Class KMeansModel

All Implemented Interfaces:
Serializable, org.apache.spark.internal.Logging, KMeansParams, Params, HasDistanceMeasure, HasFeaturesCol, HasMaxBlockSizeInMB, HasMaxIter, HasPredictionCol, HasSeed, HasSolver, HasTol, HasWeightCol, GeneralMLWritable, HasTrainingSummary<KMeansSummary>, Identifiable, MLWritable, scala.Serializable

public class KMeansModel extends Model<KMeansModel> implements KMeansParams, GeneralMLWritable, HasTrainingSummary<KMeansSummary>
Model fitted by KMeans.

param: parentModel a model trained by spark.mllib.clustering.KMeans.

See Also:
  • Method Details

    • read

      public static MLReader<KMeansModel> read()
    • load

      public static KMeansModel load(String path)
    • k

      public final IntParam k()
      Description copied from interface: KMeansParams
      The number of clusters to create (k). Must be &gt; 1. Note that it is possible for fewer than k clusters to be returned, for example, if there are fewer than k distinct points to cluster. Default: 2.
      Specified by:
      k in interface KMeansParams
      Returns:
      (undocumented)
    • initMode

      public final Param<String> initMode()
      Description copied from interface: KMeansParams
      Param for the initialization algorithm. This can be either "random" to choose random points as initial cluster centers, or "k-means||" to use a parallel variant of k-means++ (Bahmani et al., Scalable K-Means++, VLDB 2012). Default: k-means||.
      Specified by:
      initMode in interface KMeansParams
      Returns:
      (undocumented)
    • initSteps

      public final IntParam initSteps()
      Description copied from interface: KMeansParams
      Param for the number of steps for the k-means|| initialization mode. This is an advanced setting -- the default of 2 is almost always enough. Must be &gt; 0. Default: 2.
      Specified by:
      initSteps in interface KMeansParams
      Returns:
      (undocumented)
    • solver

      public final Param<String> solver()
      Description copied from interface: KMeansParams
      Param for the name of optimization method used in KMeans. Supported options: - "auto": Automatically select the solver based on the input schema and sparsity: If input instances are arrays or input vectors are dense, set to "block". Else, set to "row". - "row": input instances are processed row by row, and triangle-inequality is applied to accelerate the training. - "block": input instances are stacked to blocks, and GEMM is applied to compute the distances.
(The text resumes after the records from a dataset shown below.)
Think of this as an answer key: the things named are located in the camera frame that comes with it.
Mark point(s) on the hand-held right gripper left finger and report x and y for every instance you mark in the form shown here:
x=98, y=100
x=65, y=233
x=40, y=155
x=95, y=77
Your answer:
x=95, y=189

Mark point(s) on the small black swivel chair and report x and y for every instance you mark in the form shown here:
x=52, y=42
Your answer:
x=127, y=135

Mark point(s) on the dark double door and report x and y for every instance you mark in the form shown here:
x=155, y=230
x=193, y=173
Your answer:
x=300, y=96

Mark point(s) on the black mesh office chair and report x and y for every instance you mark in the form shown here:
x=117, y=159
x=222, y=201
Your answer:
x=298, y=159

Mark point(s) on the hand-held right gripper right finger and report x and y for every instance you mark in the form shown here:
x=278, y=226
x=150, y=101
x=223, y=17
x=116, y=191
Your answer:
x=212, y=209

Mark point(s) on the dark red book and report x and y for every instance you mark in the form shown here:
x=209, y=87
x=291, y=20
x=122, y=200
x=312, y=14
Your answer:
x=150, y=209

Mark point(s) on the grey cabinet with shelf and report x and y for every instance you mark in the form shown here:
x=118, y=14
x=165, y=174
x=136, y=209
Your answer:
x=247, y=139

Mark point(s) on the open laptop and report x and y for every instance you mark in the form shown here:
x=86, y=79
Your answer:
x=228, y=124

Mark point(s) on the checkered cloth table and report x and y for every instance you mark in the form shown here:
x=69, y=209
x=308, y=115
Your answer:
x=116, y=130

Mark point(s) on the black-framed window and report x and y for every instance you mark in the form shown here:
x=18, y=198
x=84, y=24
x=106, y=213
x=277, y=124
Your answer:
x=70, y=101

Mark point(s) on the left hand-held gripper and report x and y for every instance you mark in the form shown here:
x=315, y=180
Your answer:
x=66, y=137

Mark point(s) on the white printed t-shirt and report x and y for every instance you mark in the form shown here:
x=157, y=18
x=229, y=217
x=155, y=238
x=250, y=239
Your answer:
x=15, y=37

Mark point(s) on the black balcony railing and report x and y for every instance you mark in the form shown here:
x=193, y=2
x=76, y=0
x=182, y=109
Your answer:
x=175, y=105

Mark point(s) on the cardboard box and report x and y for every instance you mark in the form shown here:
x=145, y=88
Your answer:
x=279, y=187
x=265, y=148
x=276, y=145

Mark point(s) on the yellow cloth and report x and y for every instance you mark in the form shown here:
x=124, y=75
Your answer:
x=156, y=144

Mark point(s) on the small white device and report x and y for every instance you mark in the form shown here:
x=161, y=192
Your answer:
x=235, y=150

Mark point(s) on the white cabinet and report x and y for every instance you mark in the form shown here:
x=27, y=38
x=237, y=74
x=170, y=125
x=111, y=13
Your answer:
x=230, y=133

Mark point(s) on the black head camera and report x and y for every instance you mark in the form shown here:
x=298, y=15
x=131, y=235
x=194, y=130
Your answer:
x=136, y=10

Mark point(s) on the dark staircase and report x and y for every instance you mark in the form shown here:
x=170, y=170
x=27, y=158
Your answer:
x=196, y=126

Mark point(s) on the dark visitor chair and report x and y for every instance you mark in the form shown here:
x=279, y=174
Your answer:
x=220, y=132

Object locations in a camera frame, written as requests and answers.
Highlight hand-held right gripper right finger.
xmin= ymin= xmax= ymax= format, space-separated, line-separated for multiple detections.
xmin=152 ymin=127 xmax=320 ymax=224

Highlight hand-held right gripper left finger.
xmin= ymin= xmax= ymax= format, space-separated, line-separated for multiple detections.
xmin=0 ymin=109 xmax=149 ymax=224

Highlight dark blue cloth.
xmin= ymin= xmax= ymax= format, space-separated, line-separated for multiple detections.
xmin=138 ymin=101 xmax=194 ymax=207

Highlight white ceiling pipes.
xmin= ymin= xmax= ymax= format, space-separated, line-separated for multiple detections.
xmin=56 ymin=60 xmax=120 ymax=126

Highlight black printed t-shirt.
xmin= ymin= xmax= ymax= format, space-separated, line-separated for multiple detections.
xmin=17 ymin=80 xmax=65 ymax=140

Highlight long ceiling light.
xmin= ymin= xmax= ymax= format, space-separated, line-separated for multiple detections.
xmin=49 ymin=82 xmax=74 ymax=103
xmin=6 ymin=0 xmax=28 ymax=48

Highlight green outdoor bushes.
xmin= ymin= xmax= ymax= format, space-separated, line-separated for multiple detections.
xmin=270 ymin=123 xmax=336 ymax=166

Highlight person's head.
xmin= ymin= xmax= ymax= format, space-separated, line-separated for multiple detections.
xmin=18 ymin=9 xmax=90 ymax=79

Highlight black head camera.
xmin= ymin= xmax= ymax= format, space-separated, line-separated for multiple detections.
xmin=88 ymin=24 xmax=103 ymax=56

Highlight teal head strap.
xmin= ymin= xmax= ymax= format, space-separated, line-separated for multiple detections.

Default is "auto".

      Specified by:
      solver in interface HasSolver
      Specified by:
      solver in interface KMeansParams
      Returns:
      (undocumented)
    • maxBlockSizeInMB

      public final DoubleParam maxBlockSizeInMB()
      Description copied from interface: HasMaxBlockSizeInMB
      Param for Maximum memory in MB for stacking input data into blocks. Data is stacked within partitions. If more than remaining data size in a partition then it is adjusted to the data size. Default 0.0 represents choosing optimal value, depends on specific algorithm. Must be &gt;= 0..
      Specified by:
      maxBlockSizeInMB in interface HasMaxBlockSizeInMB
      Returns:
      (undocumented)
    • weightCol

      public final Param<String> weightCol()
      Description copied from interface: HasWeightCol
      Param for weight column name. If this is not set or empty, we treat all instance weights as 1.0.
      Specified by:
      weightCol in interface HasWeightCol
      Returns:
      (undocumented)
    • distanceMeasure

      public final Param<String> distanceMeasure()
      Description copied from interface: HasDistanceMeasure
      Param for The distance measure. Supported options: 'euclidean' and 'cosine'.
      Specified by:
      distanceMeasure in interface HasDistanceMeasure
      Returns:
      (undocumented)
    • tol

      public final DoubleParam tol()
      Description copied from interface: HasTol
      Param for the convergence tolerance for iterative algorithms (&gt;= 0).
      Specified by:
      tol in interface HasTol
      Returns:
      (undocumented)
    • predictionCol

      public final Param<String> predictionCol()
      Description copied from interface: HasPredictionCol
      Param for prediction column name.
      Specified by:
      predictionCol in interface HasPredictionCol
      Returns:
      (undocumented)
    • seed

      public final LongParam seed()
      Description copied from interface: HasSeed
      Param for random seed.
      Specified by:
      seed in interface HasSeed
      Returns:
      (undocumented)
    • featuresCol

      public final Param<String> featuresCol()
      Description copied from interface: HasFeaturesCol
      Param for features column name.
      Specified by:
      featuresCol in interface HasFeaturesCol
      Returns:
      (undocumented)
    • maxIter

      public final IntParam maxIter()
      Description copied from interface: HasMaxIter
      Param for maximum number of iterations (&gt;= 0).
      Specified by:
      maxIter in interface HasMaxIter
      Returns:
      (undocumented)
    • uid

      public String uid()
      Description copied from interface: Identifiable
      An immutable unique ID for the object and its derivatives.
      Specified by:
      uid in interface Identifiable
      Returns:
      (undocumented)
    • numFeatures

      public int numFeatures()
    • copy

      public KMeansModel copy(ParamMap extra)
      Description copied from interface: Params
      Creates a copy of this instance with the same UID and some extra params. Subclasses should implement this method and set the return type properly. See defaultCopy().
      Specified by:
      copy in interface Params
      Specified by:
      copy in class Model<KMeansModel>
      Parameters:
      extra - (undocumented)
      Returns:
      (undocumented)
    • setFeaturesCol

      public KMeansModel setFeaturesCol(String value)
    • setPredictionCol

      public KMeansModel setPredictionCol(String value)
    • transform

      public Dataset<Row> transform(Dataset<?> dataset)
      Description copied from class: Transformer
      Transforms the input dataset.
      Specified by:
      transform in class Transformer
      Parameters:
      dataset - (undocumented)
      Returns:
      (undocumented)
    • transformSchema

      public StructType transformSchema(StructType schema)
      Description copied from class: PipelineStage
      Check transform validity and derive the output schema from the input schema.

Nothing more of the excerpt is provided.